Task statement: Apart from the pictures, every line below needs to be reproduced verbatim.

Recorded data:
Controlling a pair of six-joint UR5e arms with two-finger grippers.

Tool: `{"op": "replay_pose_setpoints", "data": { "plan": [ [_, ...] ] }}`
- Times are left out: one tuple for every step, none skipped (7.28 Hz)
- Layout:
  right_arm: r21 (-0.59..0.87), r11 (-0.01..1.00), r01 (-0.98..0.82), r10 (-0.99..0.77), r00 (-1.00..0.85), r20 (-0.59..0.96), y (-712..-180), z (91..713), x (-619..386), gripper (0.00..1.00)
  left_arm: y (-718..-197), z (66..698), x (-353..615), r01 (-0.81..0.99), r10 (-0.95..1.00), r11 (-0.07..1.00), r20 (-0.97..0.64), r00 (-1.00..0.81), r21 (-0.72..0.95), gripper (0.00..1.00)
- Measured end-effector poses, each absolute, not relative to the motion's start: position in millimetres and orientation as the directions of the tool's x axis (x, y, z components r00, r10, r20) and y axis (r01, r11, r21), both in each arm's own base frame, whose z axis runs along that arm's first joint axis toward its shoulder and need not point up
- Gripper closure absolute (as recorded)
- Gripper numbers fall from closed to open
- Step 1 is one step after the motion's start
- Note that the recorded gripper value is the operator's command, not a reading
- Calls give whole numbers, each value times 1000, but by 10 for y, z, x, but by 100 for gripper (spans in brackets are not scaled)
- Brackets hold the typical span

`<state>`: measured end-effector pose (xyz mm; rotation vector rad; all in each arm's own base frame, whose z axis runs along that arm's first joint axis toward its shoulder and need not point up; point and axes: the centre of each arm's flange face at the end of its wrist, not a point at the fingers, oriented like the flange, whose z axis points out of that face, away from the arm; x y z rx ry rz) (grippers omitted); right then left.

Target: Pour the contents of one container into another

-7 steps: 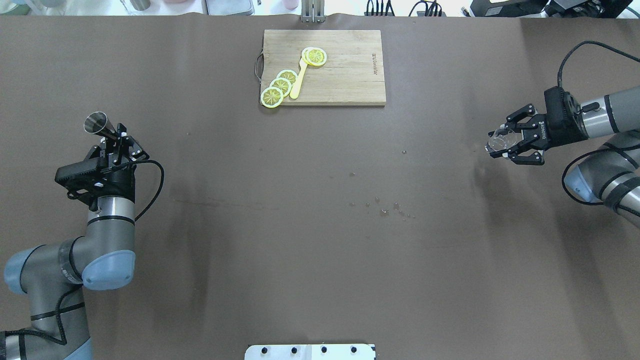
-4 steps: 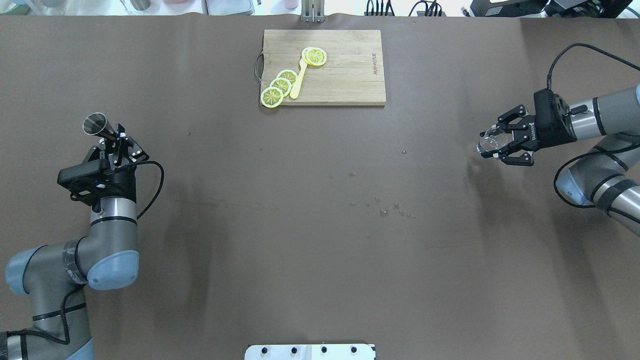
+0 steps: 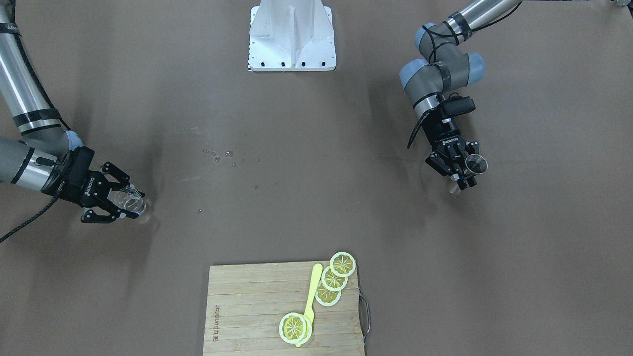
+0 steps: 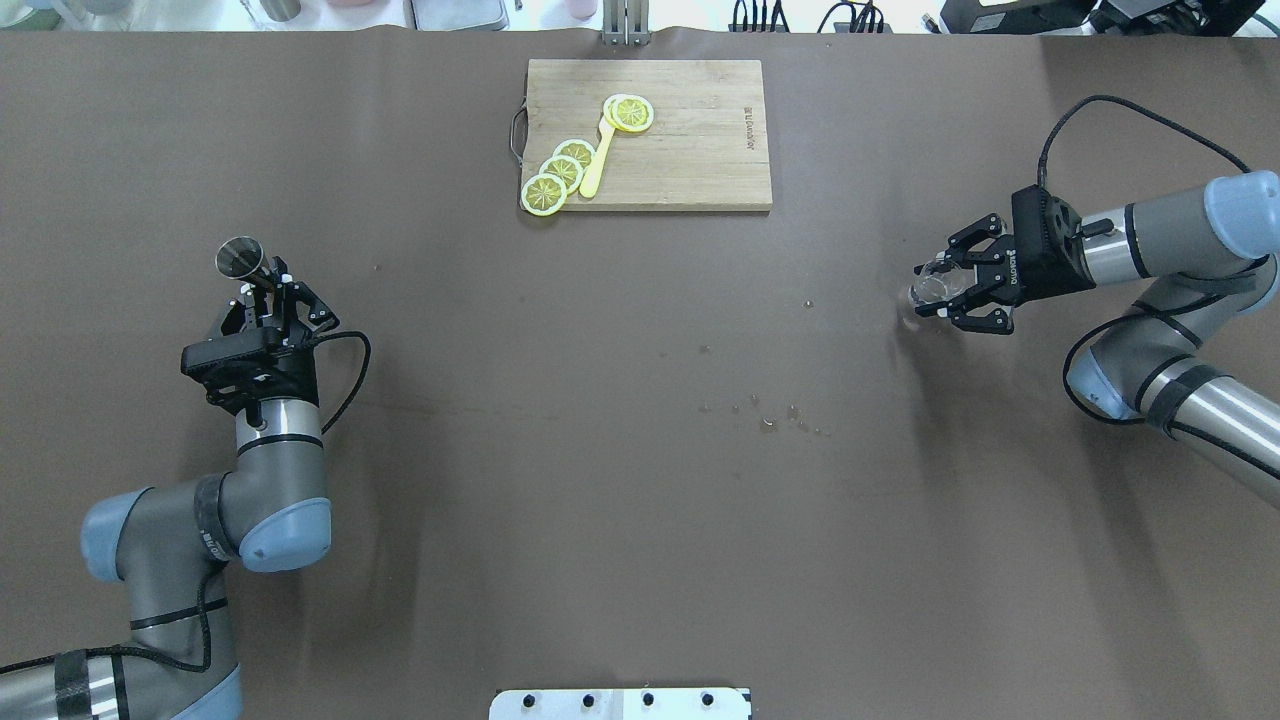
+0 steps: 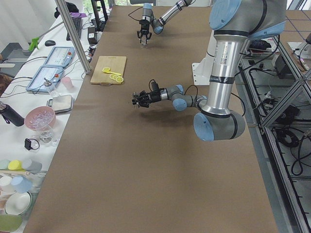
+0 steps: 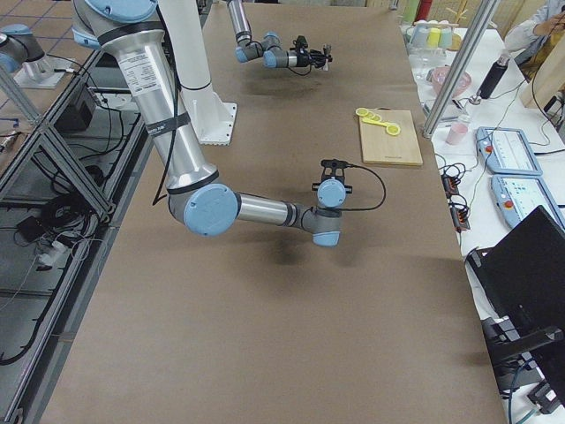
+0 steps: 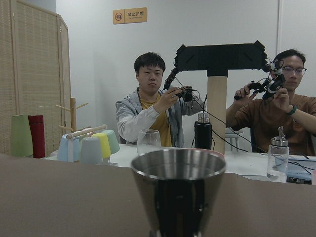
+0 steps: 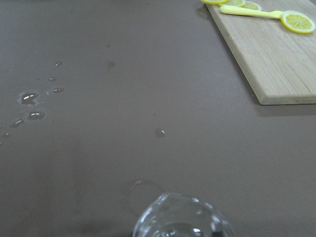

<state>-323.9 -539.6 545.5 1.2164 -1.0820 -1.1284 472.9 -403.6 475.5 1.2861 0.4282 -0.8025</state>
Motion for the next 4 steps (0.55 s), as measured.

Expected answer:
Controlling a pair of six-joint UR5e arms with two-finger grippers.

Tool: `{"op": "replay_pose_setpoints", "data": { "plan": [ [_, ...] ] }}`
- Times are left out: one tuple for every step, none skipped (7.28 Hz)
- Layout:
  right_arm: r21 (-0.59..0.87), r11 (-0.01..1.00), r01 (-0.98..0.82), r10 (-0.99..0.77), r00 (-1.00..0.85), r20 (-0.59..0.96), y (-712..-180), z (91..713), x (-619..386), gripper (0.00..1.00)
  left_arm: y (-718..-197), z (66..698), x (-353..615), r01 (-0.81..0.99), r10 (-0.95..1.00), r11 (-0.07..1.00), r20 (-0.97..0.64), r00 (-1.00..0.81), r21 (-0.72..0.95), gripper (0.00..1.00)
- Measured end-effector poses, each absolute, not relative to the motion's start: position in millimetres and orientation as the directions of the tool's x axis (x, y, z components r00, r10, r20) and y axis (r01, r11, r21), both in each arm's own base frame, whose z axis runs along that arm's first joint axis toward its shoulder and need not point up
- Gripper closure absolute (as recorded)
- Gripper numbers fall from closed to open
- Step 1 is one step after the motion's start
- Note that the recorded gripper value is the operator's command, not a reading
- Calls give whole numbers, each value times 1000, but by 10 for y, z, x, but by 100 for gripper (spans in brackets are not scaled)
- Brackets hold the typical span

`<state>`: measured end-effector pose (xyz mm; rotation vector rad; all in each arm's own base frame, whose z axis runs along that arm's first joint axis toward its shoulder and need not point up; point and axes: the centre of each arm's flange face at the end of its wrist, not a point at the fingers, oriented like the flange, whose z axis points out of that face, away from the arm; x y z rx ry rz) (grippers omitted); right then left.

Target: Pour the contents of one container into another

-7 steps: 
-4 steps: 
+0 steps: 
+0 steps: 
+0 steps: 
+0 steps: 
+0 steps: 
+0 steps: 

<state>-323.9 -539.6 545.5 1.2164 -1.0820 -1.1284 472.9 -403.6 475.5 1.2861 0.4282 -0.8025</state>
Motion for the next 4 steps (0.55 s), as measured.

The full answer has been given.